I’m sure many of you are precious metals investors. I am as well…
The idea of a tangible asset that withstands the test of time is not only comforting because you have something for when the world goes to hell in a hand basket, but also because — in the end — gold and silver never go to zero.
That being said, if you’ve invested in precious metals or miners, you know all too well how volatile they can be. It doesn’t take much to send gold or silver on a rollercoaster ride based on whatever the Fed cooks up, how the stock market performs, or what the dollar is doing. Those are some pretty serious considerations for precious metals investors and it can be seriously stressful to watch on a week-to-week basis. Especially since you have no control over what the government, bankers, or institutional investors are going to do at the drop of a dime.
Whether it’s good news or bad, precious metals can whipsaw around like a scarecrow in a hurricane.
But, unlike your typical miner that could go belly up in a gold or silver bear market, there is one group of companies that can maintain themselves in good times and bad.
These are called “streaming” companies.
They don’t own mines. They don’t produce gold and silver. But they do accumulate cheap gold and silver alongside shares in companies that do.
Streaming companies are pretty much like the bank for the precious metals industry. Here’s why the model has been so successful…
What’s great about streaming companies is that they don’t actually own the mines. It’s damn difficult to predict whether or not a miner has a big hole in the ground or a treasure trove of riches. As Mark Twain once said, “A gold mine is a hole in the ground with a liar standing on top of it.”
While that is a very cynical and simplistic way of looking at it, the fact is that many mines end up never turning a profit.
But with streaming companies, that risk is mitigated. The companies provide capital that allow their partner mines to continue operations. In return, they receive a percentage of the metals that the companies produce at a low cost. This gives them a huge leg up on traditional mining operations.
Jason Hamlin of Gold and Silver Commentary has a great rundown of the benefits of metals streaming:
1) Diversification — A streaming company has agreements with multiple miners, thus spreading and mitigating any potential risk. The larger companies have dozens of deals and multiple streams of income.

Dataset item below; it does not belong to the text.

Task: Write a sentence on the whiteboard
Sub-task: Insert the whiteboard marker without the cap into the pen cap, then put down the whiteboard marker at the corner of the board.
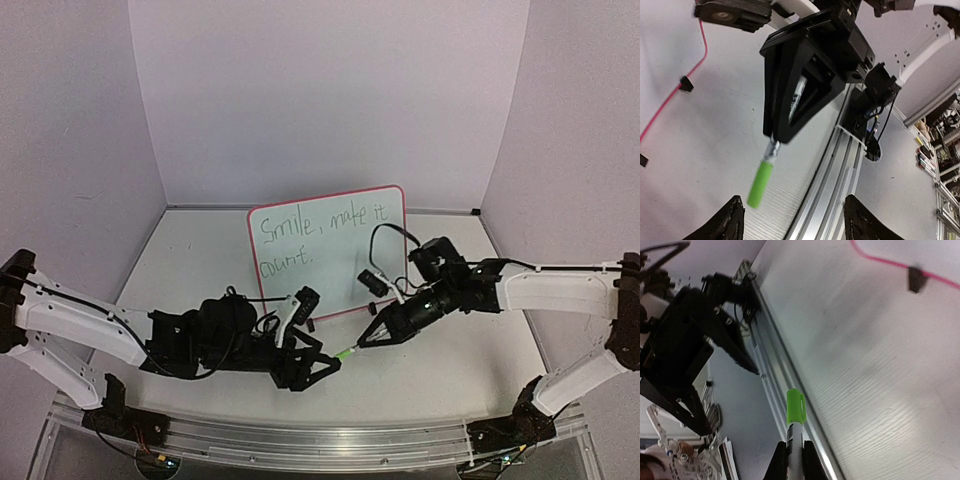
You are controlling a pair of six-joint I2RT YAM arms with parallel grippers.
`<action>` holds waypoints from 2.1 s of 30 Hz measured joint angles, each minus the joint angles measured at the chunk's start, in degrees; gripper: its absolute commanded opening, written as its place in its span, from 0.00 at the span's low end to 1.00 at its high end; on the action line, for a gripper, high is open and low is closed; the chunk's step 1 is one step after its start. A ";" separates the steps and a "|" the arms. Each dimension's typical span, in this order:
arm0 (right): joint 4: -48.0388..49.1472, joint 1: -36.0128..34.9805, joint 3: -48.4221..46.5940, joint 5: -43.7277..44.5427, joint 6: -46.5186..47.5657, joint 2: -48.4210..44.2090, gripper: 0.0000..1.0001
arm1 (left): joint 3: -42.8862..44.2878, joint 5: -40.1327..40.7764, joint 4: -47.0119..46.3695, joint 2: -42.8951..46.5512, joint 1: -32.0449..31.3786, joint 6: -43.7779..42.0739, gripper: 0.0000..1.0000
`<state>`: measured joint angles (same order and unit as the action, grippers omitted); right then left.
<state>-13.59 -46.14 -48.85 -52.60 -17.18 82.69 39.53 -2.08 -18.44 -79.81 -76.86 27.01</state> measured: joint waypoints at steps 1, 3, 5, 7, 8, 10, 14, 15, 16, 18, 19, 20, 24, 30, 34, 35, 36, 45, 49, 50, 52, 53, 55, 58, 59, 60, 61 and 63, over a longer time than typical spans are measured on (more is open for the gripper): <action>0.31 2.40 0.67 1.96 -0.51 -2.09 0.00 | 0.01 1.54 1.44 1.47 0.23 0.16 0.76; 0.41 6.31 2.28 6.11 -1.38 -5.97 0.00 | -0.02 4.62 5.38 4.33 0.79 1.00 0.79; 0.30 9.36 3.82 10.76 -2.93 -9.14 0.00 | -0.25 7.26 8.85 6.46 1.61 1.97 0.80; 0.23 11.56 5.42 14.93 -4.51 -11.14 0.00 | -1.41 9.80 12.46 8.63 3.16 3.51 0.81; 0.18 12.70 6.47 17.05 -5.43 -11.93 0.00 | -2.11 10.67 13.91 9.54 4.03 4.21 0.82; -0.07 15.68 8.69 20.82 -7.20 -12.80 0.00 | -3.65 11.81 17.00 11.17 6.04 5.62 0.82; -1.26 21.09 11.82 28.34 -9.69 -13.19 0.00 | -4.68 12.63 22.55 12.53 10.04 7.59 0.83; -1.34 22.34 12.18 30.01 -10.04 -13.26 0.00 | -4.68 12.58 23.75 12.72 11.08 7.89 0.83; -1.44 23.46 12.37 31.29 -10.35 -13.43 0.00 | -4.68 12.51 24.64 12.91 11.90 8.11 0.83; -1.08 26.18 12.47 33.31 -10.80 -13.86 0.01 | -4.68 12.11 26.29 13.48 13.71 8.68 0.83; -0.32 27.95 12.47 33.74 -10.97 -13.93 0.01 | -4.72 11.74 27.12 13.85 14.82 8.92 0.83; 0.56 29.63 12.47 33.93 -11.05 -13.92 0.01 | -4.74 11.33 27.79 14.25 15.96 9.04 0.83; 5.77 35.05 12.41 33.78 -11.39 -11.78 0.03 | -4.81 9.10 29.56 15.81 21.23 9.10 0.84; 14.30 38.46 11.54 31.40 -11.59 -3.78 0.05 | -4.83 5.59 31.24 15.98 27.89 9.05 0.84; 18.30 39.85 9.46 30.69 -11.37 0.54 0.08 | -4.83 3.35 31.97 15.57 31.77 8.87 0.84; 18.93 40.16 8.77 30.73 -11.24 1.56 0.10 | -4.90 2.67 31.89 15.31 32.98 8.80 0.84; 19.64 40.56 8.05 30.77 -11.07 2.71 0.11 | -5.03 2.05 31.75 14.99 34.29 8.70 0.84; 22.03 44.97 4.80 31.69 -8.40 11.15 0.51 | -5.92 -2.38 31.39 11.07 45.57 4.86 0.84; 21.63 45.49 3.72 32.61 -7.52 12.24 0.70 | -5.90 -3.22 30.13 9.56 52.35 2.90 0.85; 21.41 45.50 3.27 32.97 -7.50 12.25 0.86 | -5.90 -3.41 29.60 9.27 53.98 2.57 0.85; 21.04 45.50 2.12 33.90 -6.63 12.24 0.98 | -5.72 -3.84 28.50 8.67 57.23 1.74 0.86; 20.88 45.50 1.69 34.37 -6.38 12.23 0.98 | -5.55 -3.86 28.09 8.36 58.68 1.36 0.86; 20.32 45.50 1.08 35.95 -5.45 12.13 0.98 | -4.88 -3.89 27.06 7.67 61.58 0.44 0.86; 19.34 46.04 0.95 37.15 -3.95 11.38 0.98 | -4.15 -4.73 24.20 6.84 66.40 -0.57 0.87; 19.16 46.45 0.95 37.36 -3.41 10.95 0.98 | -4.08 -5.08 23.25 6.59 67.94 -0.66 0.87; 19.00 47.02 0.95 37.67 -2.75 10.43 0.98 | -4.03 -5.49 21.81 6.14 70.06 -0.66 0.88; 18.89 47.59 0.95 37.99 -2.04 9.86 0.98 | -4.00 -5.81 20.48 5.72 72.05 -0.66 0.88; 19.21 48.68 1.10 38.70 -0.52 8.38 0.98 | -3.98 -5.94 18.31 4.91 75.19 -0.69 0.89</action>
<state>5.62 2.54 -47.75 -13.90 -17.70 91.06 35.55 -8.02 -0.12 -74.90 -1.67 26.32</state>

2) Unlimited Upside Potential — Since the deals they secure are usually for a percentage of the mine’s production for life, the streaming company stands to benefit immensely if new zones are discovered and actual production comes in higher than originally forecasted. This occurs all of the time in the industry, as drilling delineates new resources, either increasing annual production or vastly extending the life of the mine.
3) Limited Downside Risk — While a miner may see profit margins squeezed as the cost of production rises, the streaming company typically has a contract for a percentage of the gold/silver production, thus eliminating the issue of rising costs. Royalties are paid out of top-line revenue before any operating expenses are accounted for. In addition, the contracts usually contain a number of provisions protecting the streaming company in the event of fraud, misrepresentation, etc. This is all on top of the considerable due diligence that is exercised before entering into any streaming deal.
4) Favorable Tax Treatment — Streamers enjoy a favorable tax situation courtesy of the Canadian Government. As long as they reinvest their proceeds or pay it out as dividends, they are gifted with a tax rate in the neighborhood of 0-8%. That’s a huge advantage when it comes to net profit margin.
Silver Wheaton (NYSE: SLW) was the very first company to implement this model.
As you can see, it’s been extremely profitable…
That’s 513% since it launched in the U.S. market in July 2005. It is up 95.85% since this time in 2006.
Meanwhile the iShares Silver Trust (NYSE: SLV), which attempts to reflect the actual performance of silver prices, is only up 11.1% over the same time period. I love straight up silver, but I’d much prefer 10 times my money with a streamer.
But I’m more excited about this model being applied to an industry that is more lucrative than gold and silver today…
While precious metals companies are able to legally get financing from any number of sources, the legal marijuana industry is hamstrung by federal regulations against controlled substances like cannabis — even though it is totally legal in many states and provinces.
Since banks can’t touch the stuff it has been very hard for marijuana companies to get access to capital.
Consider the fact that there are currently around 1.4 million square feet of licensed medical marijuana production facilities in Canada. However, the demand, once full-on legalization hits next year, is expected to be 10 times that much. There are plenty of producers scrambling to cover that difference, but they’ll need capital to make it all possible.
That’s why this new company I just discovered could completely reinvent the entire industry. It is basically the new “Bank of Marijuana” — the first in a multi-billion dollar industry.
This brand-new company — it just started trading this week — is implementing this streaming model for marijuana. In fact, it has already partnered with 14 cannabis companies that will pay it in shares and in low-cost marijuana. (Silver Wheaton — for comparison’s sake — has streaming agreements with 22 operating mines).
The partner gets the capital it needs to grow its business and the streaming company gets access to a consistent supply of cannabis at close-to-wholesale prices. It’s a win-win situation for both.
It’s almost like the producer of a big blockbuster movie: they see the talent and potential, provide the funds to get the movie into theaters, then sit back and count the money rolling in.